__WORK ORDER__: In the listing beneath this line, copy exactly the lines starting with the one containing "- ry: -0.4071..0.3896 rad" and going on through the one containing "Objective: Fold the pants".

..............................

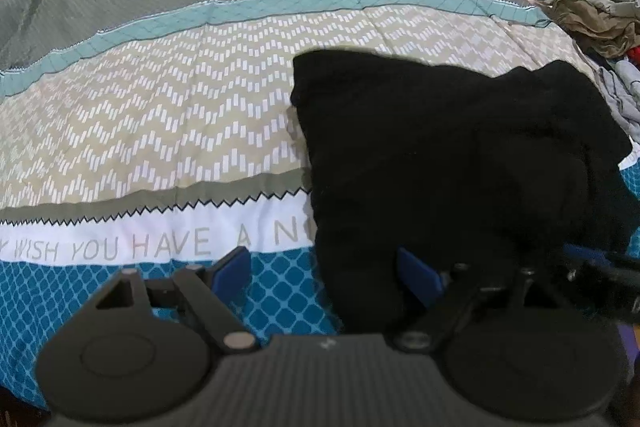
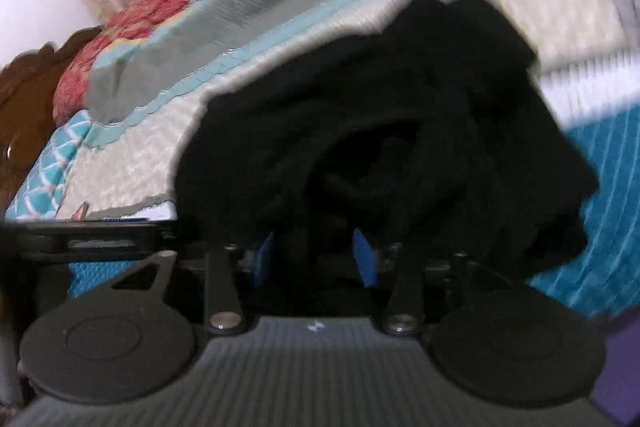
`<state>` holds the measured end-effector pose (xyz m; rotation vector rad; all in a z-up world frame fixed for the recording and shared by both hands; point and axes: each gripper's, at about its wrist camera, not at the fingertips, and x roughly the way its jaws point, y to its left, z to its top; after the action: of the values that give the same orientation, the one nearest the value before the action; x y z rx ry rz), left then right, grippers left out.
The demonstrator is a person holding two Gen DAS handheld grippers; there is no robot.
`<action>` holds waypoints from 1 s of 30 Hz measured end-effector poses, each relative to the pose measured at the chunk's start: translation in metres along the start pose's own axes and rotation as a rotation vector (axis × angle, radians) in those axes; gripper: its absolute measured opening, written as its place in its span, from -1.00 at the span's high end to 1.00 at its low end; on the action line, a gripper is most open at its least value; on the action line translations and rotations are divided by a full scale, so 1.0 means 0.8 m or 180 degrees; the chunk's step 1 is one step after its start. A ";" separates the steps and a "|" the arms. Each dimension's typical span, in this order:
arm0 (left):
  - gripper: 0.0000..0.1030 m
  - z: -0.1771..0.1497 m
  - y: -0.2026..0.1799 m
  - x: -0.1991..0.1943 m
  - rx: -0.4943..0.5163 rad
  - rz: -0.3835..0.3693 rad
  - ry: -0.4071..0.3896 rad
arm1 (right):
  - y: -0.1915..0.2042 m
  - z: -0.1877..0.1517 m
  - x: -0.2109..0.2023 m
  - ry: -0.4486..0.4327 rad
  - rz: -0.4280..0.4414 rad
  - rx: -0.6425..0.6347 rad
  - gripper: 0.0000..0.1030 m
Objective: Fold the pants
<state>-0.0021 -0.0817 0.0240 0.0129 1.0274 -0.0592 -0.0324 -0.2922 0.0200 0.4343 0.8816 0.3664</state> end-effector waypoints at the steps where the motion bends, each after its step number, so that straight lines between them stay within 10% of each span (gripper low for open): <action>1: -0.61 -0.001 0.000 0.000 -0.0003 0.0003 0.0002 | -0.005 0.001 -0.001 -0.0013 0.0046 0.0065 0.16; 21: -0.63 -0.002 0.002 -0.001 0.0022 0.0035 -0.0017 | 0.017 0.015 -0.059 -0.0595 0.0077 -0.0235 0.07; 30: -0.67 -0.004 0.004 0.002 0.0054 0.0039 -0.0009 | -0.024 0.011 -0.018 -0.0245 -0.0119 0.0221 0.04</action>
<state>-0.0040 -0.0788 0.0212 0.0345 1.0240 -0.0566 -0.0309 -0.3172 0.0246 0.4923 0.8281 0.2837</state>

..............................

__FINISHED EXERCISE__:
  - ry: -0.4071..0.3896 rad
arm1 (right):
  - y: -0.1915..0.2042 m
  - z: -0.1877..0.1517 m
  - x: -0.2109..0.2023 m
  - ry: -0.4486..0.4327 rad
  - rz: -0.4280..0.4414 rad
  - rx: -0.6425..0.6347 rad
  - gripper: 0.0000..0.1030 m
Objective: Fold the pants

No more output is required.